Cmdline LFP
Computing Lexical Frequency Profiles on the Command Line
Cmdline LFP is a tool for computing Lexical Frequency Profiles (Laufer & Nation 1995) on the command line. This allows for batch processing controlled by scripts on all major Unix platforms and on Windows. Cmdline LFP is a shameless copy of a part of Paul Nations Range utility which is a GUI program for Windows only.

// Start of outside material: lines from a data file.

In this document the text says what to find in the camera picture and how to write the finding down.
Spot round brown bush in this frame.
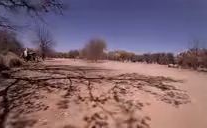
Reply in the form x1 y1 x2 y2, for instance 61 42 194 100
80 38 108 63

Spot bare thin tree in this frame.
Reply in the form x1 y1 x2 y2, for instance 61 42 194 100
33 25 56 61

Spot row of dry bushes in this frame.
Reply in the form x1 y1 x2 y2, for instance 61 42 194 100
107 47 207 72

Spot dry grass mound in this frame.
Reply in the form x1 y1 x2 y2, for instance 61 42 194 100
0 49 26 72

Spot bare overhanging tree branches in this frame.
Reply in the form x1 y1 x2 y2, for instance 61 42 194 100
0 0 66 31

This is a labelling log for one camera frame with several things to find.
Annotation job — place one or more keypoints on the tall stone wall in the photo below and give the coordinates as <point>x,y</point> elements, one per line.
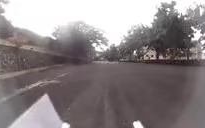
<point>10,59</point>

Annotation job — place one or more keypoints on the row of trees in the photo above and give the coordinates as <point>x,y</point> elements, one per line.
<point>170,30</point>

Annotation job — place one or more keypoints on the low dark wall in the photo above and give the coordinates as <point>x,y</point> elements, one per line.
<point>163,62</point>

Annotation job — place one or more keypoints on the robot's own part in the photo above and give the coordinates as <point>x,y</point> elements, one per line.
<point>65,125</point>
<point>137,124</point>

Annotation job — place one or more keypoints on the pale building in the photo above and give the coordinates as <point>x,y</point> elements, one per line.
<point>150,55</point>

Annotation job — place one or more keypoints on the large dark tree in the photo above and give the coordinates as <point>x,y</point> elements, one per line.
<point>77,40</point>

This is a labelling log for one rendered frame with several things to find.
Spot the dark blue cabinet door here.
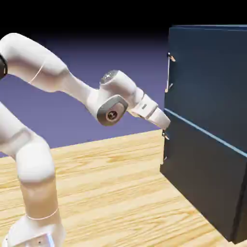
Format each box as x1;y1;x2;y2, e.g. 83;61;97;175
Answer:
164;27;247;153
159;110;247;242

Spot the dark blue cabinet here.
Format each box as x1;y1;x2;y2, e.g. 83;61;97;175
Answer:
159;24;247;245

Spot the curved metal door handle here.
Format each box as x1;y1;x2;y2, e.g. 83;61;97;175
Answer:
161;128;170;162
164;52;176;93

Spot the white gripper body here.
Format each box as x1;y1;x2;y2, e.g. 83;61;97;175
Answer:
146;107;171;130

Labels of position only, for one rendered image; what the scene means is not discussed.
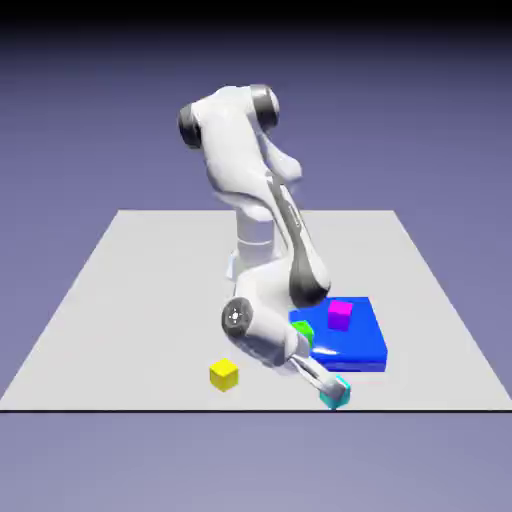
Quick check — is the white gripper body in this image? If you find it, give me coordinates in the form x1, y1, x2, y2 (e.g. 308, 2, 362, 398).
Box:
288, 354, 348, 400

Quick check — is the small cyan cube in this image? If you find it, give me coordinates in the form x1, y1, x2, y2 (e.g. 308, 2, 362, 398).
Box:
318, 374, 352, 412

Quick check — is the small green cube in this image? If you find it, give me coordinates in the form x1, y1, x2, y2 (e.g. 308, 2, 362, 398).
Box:
290, 319, 316, 348

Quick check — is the small magenta cube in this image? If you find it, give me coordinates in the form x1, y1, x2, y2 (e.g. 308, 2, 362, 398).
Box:
327, 299, 354, 332

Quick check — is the small yellow cube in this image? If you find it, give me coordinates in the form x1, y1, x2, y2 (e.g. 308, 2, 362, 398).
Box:
208, 357, 240, 393

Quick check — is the large blue box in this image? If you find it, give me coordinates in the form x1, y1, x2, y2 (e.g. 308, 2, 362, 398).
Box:
288, 296, 389, 374

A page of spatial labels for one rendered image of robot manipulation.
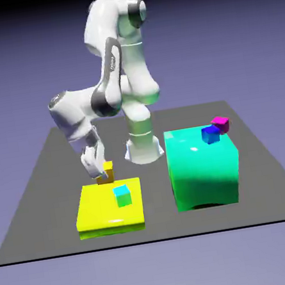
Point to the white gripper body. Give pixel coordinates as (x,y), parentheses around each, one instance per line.
(92,163)

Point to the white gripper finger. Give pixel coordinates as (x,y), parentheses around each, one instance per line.
(103,174)

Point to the small yellow cube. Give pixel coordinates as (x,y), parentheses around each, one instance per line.
(107,174)

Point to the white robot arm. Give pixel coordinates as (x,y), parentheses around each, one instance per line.
(133,86)

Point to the small cyan cube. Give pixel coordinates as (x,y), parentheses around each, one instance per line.
(122,195)

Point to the small blue cube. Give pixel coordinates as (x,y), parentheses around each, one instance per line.
(210,134)

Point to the small magenta cube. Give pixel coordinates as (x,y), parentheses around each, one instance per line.
(222,123)

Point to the large yellow box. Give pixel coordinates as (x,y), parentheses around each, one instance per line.
(109,210)

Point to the large green box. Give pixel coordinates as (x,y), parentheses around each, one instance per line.
(203,169)

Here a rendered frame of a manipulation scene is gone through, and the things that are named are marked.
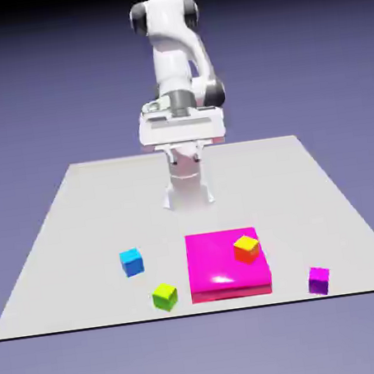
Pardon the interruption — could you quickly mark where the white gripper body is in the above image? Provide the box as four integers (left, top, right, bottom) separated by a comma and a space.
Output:
135, 101, 228, 155

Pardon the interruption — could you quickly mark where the small green cube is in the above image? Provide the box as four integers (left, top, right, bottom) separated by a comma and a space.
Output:
150, 281, 180, 314

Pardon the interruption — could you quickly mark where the small blue cube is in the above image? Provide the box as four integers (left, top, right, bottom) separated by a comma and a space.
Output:
118, 246, 147, 279

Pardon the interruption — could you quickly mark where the small orange cube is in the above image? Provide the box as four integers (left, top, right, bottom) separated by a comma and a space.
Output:
231, 232, 264, 267

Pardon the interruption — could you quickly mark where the small purple cube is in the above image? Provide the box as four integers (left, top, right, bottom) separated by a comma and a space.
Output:
305, 264, 334, 298

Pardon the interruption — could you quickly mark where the large pink box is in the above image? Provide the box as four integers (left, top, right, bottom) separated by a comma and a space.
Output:
183, 224, 275, 305

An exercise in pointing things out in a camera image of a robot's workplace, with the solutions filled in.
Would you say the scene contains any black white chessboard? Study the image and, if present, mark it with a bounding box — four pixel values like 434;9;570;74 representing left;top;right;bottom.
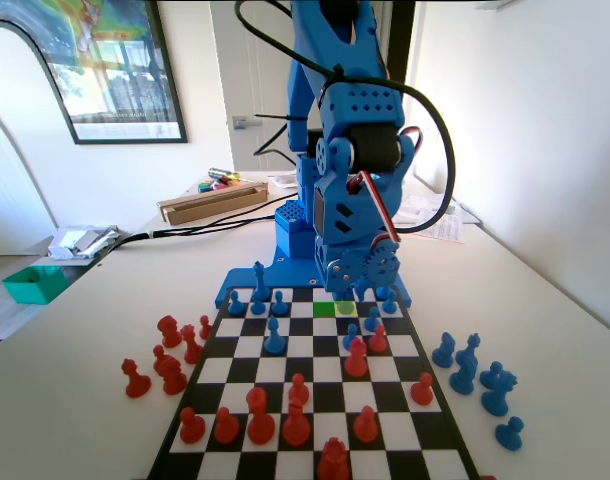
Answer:
145;285;481;480

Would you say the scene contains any blue king chess piece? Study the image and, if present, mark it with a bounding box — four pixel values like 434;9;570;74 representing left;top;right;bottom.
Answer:
251;260;272;304

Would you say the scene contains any blue knight chess piece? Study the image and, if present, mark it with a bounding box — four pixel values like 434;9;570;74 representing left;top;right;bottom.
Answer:
431;331;456;368
481;370;518;417

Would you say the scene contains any red rook chess piece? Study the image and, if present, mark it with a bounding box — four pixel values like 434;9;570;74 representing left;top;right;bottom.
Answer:
317;437;350;480

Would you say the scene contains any printed paper sheet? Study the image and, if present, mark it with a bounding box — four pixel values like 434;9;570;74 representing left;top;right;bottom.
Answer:
414;209;466;245

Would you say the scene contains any white paper sheet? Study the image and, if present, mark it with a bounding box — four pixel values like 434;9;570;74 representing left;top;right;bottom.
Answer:
404;193;481;226

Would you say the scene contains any long cardboard box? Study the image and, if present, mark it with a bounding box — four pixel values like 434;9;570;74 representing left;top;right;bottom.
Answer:
156;181;270;226

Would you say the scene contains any pile of papers and foil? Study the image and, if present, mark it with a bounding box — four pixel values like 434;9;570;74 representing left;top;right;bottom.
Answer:
47;224;122;261

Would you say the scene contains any black framed poster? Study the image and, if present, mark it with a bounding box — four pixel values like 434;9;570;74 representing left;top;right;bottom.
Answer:
0;0;189;146

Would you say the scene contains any green plastic bin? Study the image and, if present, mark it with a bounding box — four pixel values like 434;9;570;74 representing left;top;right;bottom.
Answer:
1;264;69;305

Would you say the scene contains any red white servo wire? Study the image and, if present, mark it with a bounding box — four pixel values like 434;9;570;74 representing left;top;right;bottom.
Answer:
348;127;422;246

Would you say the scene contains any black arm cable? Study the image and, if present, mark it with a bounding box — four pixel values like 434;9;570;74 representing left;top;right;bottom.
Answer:
234;0;457;234

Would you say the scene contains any black table cable bundle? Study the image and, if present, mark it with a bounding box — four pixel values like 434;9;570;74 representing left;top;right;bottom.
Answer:
99;212;281;266

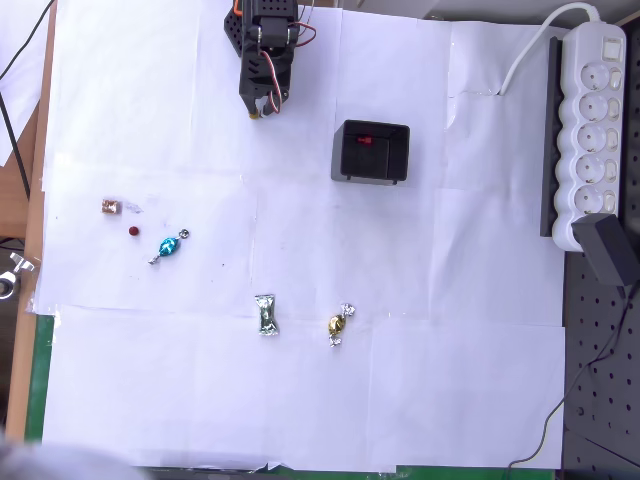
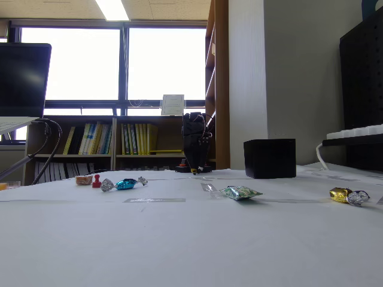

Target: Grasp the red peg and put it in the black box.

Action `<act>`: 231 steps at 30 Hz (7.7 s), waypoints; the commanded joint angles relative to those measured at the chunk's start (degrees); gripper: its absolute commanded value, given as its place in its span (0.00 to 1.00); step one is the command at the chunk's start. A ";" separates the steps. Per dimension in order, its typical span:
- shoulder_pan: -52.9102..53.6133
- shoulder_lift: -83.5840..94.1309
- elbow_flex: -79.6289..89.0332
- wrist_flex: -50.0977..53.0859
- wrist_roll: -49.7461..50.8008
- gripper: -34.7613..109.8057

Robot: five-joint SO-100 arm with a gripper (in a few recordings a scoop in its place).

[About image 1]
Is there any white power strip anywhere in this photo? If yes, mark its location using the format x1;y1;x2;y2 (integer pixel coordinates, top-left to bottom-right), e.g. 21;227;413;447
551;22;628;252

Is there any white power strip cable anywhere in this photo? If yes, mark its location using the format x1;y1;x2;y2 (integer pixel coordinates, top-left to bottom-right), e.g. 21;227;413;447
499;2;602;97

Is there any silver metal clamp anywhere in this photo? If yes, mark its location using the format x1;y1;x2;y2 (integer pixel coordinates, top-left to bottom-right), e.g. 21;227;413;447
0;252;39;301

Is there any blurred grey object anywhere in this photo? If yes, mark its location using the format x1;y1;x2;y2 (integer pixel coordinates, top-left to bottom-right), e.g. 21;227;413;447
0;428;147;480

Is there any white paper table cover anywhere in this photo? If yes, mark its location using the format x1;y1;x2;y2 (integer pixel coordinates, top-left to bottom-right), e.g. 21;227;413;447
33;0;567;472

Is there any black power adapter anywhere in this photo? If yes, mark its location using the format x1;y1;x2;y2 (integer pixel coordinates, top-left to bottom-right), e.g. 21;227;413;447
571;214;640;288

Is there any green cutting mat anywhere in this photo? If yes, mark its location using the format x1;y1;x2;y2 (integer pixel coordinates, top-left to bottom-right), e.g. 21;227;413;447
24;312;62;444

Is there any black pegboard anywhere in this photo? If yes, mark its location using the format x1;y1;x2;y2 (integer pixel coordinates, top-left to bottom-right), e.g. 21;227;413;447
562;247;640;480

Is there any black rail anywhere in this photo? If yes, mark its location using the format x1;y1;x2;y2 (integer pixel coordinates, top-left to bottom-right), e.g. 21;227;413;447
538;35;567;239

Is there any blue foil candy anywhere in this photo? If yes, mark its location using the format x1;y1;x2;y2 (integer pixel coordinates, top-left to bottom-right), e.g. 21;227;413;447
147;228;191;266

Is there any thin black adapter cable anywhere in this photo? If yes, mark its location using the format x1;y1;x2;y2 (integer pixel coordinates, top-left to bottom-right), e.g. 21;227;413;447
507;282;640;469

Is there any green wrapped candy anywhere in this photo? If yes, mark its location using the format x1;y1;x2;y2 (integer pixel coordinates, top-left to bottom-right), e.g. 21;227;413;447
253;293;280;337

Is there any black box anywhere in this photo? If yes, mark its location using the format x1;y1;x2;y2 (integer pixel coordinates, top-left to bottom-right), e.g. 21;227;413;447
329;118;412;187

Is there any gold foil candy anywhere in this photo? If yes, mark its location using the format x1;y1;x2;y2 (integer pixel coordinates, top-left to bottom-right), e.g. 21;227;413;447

Cmdline LFP uses a special XML format for word lists. You can download the original Range word lists in this format below. It outputs tabulator separated values (similar to CSV) that can be imported into any spreadsheet software. Input is either plain text or vertical text that has already been tokenized. Furthermore, the tool is designed in a way that it can be used as a library by Java programmers. Source code and JavaDoc come along with the package.
Preview
Take a look at this screenshot.
Usage
- Unpack the downloaded files
- Unpack the word lists into the directory where the other files are
- Open a terminal window and cd to the directory where you put the files.
- On Unix, type
./lfp -t some-input-text.txt gsl-asl/*.xml - On Windows, type
lfp -t some-input-text.txt gsl-asl\*.xml
- On Unix, type
Requirements
This program requires Java 6 to be installed on your computer. On most OS X machines, this is already installed. On Windows, you probably have to do this manually. Linux distributions allow the installation of Java via the package manager.
Download
The original word list files were created by Paul Nation and converted into XML by me and myself. They are under no specific license.
The Cmdline LFP tool is available under the terms of the GNU General Public license.
- Cmdline LFP package for Windows (ZIP-File with runnable programs, source code, JavaDoc)
- Cmdline LFP package for Unix (tar.gz-File with runnable programs, source code, JavaDoc)
References
Laufer, B. and Nation, P. (1995). Vocabulary size and use: Lexical richness in L2 written production. Applied Linguistics, 16(3):307–322.